French police did not immediately respond to a request for comment on the case.
Guy Atzmon, the head of Magnus, said that a team from his company searched for Zbad for several weeks and recently halted its efforts on the ground in Paris. He also said that leads that Magnus obtained on Zbad’s whereabouts ultimately did not bear fruit.
“There was an instance where she was noticed. But by the time we arrived at that place, she had already left,” he said.
Atzmon said Magnus had been contracted by Zbad’s travel insurer Shirbit to search for her and had been working with the Israeli embassy in Paris. The firm is often tasked with finding and rescuing Israelis missing or stuck in danger zones, such as during natural disasters.
Bahaa, meanwhile, expressed dissatisfaction with the official Israeli and French efforts to locate his mother.
“If both countries did everything they can, they would have found her by now,” he said. “They need to look everywhere and use all the resources at their disposal. With all due respect, they have not done that.”

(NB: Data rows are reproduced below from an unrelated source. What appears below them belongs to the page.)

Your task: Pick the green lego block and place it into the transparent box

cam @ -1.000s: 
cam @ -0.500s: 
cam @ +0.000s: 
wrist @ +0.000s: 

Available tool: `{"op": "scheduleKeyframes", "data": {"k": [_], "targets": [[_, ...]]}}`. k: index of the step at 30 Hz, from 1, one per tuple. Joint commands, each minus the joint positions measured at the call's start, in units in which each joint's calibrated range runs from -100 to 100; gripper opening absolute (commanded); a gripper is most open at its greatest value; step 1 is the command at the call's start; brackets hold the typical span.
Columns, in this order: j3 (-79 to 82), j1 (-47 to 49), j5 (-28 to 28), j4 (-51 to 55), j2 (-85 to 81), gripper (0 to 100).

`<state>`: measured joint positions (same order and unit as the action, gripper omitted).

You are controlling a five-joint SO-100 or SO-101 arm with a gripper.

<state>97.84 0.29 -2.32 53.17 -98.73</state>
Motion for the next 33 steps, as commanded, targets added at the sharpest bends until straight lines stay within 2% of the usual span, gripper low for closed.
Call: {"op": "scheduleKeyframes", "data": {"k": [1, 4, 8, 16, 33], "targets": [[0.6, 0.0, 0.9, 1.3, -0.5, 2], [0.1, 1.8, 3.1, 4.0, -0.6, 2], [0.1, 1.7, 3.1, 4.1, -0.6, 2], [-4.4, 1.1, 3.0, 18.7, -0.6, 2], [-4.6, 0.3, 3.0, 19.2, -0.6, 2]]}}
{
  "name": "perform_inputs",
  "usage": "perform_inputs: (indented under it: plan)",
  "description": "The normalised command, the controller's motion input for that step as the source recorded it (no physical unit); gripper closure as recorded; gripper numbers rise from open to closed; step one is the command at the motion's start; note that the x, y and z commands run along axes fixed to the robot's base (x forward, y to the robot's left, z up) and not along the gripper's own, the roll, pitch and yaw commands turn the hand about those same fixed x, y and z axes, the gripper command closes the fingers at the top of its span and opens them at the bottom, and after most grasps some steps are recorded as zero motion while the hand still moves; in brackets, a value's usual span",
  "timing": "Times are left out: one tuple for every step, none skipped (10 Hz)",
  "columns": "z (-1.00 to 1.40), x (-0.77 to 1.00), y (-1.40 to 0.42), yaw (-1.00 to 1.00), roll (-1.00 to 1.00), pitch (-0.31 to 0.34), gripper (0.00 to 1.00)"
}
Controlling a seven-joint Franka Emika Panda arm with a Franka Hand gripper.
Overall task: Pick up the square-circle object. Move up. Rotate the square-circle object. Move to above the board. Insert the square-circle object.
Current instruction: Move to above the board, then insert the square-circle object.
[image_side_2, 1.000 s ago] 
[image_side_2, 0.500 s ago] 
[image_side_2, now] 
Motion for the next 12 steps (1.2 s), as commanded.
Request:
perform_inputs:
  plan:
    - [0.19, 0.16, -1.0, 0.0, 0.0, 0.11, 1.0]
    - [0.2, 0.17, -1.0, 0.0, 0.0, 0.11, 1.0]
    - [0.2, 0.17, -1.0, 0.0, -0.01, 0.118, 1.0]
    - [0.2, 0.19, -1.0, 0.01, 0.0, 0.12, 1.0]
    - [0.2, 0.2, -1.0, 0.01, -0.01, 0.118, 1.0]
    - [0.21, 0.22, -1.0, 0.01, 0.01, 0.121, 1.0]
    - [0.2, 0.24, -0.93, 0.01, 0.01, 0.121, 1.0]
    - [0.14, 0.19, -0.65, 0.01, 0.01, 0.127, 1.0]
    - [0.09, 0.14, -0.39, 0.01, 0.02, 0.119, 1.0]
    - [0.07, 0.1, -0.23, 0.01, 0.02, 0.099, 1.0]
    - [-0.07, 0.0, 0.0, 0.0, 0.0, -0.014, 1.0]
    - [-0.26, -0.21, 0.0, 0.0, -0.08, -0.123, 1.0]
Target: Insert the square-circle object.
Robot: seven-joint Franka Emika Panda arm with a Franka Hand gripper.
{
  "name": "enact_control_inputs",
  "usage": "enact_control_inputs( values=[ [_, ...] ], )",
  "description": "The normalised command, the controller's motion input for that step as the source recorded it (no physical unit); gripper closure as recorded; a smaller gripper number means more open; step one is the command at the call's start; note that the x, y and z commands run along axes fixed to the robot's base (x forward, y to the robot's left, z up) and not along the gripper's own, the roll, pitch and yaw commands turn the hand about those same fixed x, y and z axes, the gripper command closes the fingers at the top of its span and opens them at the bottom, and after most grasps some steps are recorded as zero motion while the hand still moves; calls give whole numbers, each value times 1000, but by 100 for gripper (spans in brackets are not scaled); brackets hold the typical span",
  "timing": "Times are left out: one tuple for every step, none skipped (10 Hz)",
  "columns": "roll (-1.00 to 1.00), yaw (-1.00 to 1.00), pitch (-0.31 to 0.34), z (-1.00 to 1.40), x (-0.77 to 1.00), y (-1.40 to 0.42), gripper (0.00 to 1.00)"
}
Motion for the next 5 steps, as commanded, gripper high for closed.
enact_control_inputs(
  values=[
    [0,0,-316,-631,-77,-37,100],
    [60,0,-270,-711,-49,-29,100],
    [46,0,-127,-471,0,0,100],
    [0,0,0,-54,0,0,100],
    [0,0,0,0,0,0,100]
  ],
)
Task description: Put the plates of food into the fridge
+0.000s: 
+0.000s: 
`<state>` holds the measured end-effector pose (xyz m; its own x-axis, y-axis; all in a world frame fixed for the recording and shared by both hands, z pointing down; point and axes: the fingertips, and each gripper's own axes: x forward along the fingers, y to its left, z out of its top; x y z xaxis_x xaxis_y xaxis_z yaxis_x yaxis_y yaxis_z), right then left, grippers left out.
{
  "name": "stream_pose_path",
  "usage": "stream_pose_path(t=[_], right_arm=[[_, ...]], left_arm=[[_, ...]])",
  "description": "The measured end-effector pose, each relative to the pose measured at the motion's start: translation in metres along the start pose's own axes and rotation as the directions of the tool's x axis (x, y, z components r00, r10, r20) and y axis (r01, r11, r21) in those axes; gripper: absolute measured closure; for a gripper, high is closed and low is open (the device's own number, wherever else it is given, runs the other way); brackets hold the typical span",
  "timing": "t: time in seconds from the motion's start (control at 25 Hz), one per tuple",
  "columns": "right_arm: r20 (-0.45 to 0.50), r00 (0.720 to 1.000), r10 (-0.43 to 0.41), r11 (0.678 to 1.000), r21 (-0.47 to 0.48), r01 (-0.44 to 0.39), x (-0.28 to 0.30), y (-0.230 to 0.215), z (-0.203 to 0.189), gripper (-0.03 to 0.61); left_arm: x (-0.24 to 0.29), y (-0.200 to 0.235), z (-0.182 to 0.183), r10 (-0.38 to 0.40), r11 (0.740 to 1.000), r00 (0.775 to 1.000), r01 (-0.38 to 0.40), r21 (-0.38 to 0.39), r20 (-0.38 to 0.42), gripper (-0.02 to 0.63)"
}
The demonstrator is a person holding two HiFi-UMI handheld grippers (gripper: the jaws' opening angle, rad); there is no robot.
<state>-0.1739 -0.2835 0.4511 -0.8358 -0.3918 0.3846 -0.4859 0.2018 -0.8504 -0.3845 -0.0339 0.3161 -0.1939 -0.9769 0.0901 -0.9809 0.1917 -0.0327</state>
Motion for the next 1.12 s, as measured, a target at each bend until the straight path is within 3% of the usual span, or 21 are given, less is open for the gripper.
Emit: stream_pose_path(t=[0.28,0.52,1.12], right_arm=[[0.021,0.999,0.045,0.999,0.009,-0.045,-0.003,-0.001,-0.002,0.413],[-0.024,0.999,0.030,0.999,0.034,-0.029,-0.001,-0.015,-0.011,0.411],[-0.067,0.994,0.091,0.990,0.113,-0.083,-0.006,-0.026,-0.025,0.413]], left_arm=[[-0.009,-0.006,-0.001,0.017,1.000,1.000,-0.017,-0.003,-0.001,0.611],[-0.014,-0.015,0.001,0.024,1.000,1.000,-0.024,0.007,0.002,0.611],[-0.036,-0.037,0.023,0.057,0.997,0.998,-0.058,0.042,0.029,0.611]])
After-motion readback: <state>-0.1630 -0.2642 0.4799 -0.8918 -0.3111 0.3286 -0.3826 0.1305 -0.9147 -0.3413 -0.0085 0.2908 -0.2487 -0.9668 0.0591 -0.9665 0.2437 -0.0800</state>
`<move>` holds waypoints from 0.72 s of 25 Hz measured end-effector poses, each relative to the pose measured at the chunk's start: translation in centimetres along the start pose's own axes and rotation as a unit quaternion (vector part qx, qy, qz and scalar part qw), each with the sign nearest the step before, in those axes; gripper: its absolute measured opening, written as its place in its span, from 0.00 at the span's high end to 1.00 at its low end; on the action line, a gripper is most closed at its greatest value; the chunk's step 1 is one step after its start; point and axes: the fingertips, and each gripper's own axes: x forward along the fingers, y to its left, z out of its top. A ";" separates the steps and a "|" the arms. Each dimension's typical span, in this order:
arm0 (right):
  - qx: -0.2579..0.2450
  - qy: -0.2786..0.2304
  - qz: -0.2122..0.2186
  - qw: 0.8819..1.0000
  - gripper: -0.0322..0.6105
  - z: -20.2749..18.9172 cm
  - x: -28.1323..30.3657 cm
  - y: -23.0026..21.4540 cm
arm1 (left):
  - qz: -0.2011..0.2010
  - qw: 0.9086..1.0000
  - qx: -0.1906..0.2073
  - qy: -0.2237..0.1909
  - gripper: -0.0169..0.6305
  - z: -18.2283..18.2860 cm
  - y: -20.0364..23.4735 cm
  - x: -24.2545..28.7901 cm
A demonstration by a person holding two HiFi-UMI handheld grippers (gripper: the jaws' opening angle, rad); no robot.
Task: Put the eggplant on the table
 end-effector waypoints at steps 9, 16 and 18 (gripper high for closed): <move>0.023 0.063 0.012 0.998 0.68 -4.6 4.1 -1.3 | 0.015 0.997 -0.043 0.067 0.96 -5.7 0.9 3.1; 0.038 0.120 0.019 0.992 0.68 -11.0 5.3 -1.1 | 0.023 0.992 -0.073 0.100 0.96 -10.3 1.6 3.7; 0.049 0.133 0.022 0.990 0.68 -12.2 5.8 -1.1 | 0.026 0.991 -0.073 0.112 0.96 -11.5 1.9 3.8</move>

Rasem also called on authorities to step up efforts on behalf of Zbad, comparing her case to that of Naama Issachar, an Israeli-American backpacker sentenced to over seven years in prison in Russia after a small amount of marijuana was found in her luggage during a layover.
“[Prime Minister Benjamin] Netanyahu personally contacted Putin about Naama Issachar. Why is he not contacting the authorities in France about Lutfia?” he stated.
Israeli officials have claimed Issachar is being held for political reasons. On Tuesday, Netanyahu, who has brought up the case with Russian President Vladimir Putin, vowed to bring her home.
The Foreign Ministry said it was working hard to locate Zbad.
“We reject the family’s claims,” it said. “The Israeli consul-general in Paris is in close contact with the daughter of Ms. Zbad and the chief investigator in the French police who is dealing with this file. The Foreign Ministry is working tirelessly to provide aid to any Israeli in hardship.”
While Issachar has become a cause celebre, Zbad’s case has received only occasional press in Israel and France.
Joint List MK Ahmad Tibi suggested racism was behind the lack of attention being paid to Zbad’s disappearance.
“It has not received enough coverage. I honestly believe that if she were a Jewish Israeli, the media would cover the story more prominently,” he told The Times of Israel.
Tibi said that he was in touch with members of the Palestinian community in France who he said had distributed pictures and details about Zbad at mosques.
He also said that he recently communicated with Foreign Ministry Director-General Yuval Rotem and Foreign Minister Israel Katz about “the necessity of undertaking greater efforts to find Lutfia.”
Rasem said he still was optimistic, but impatient.
“I still have high hopes that they will find her,” he said. “I only wish it will be as soon as possible. Her children and family are awaiting her return home.”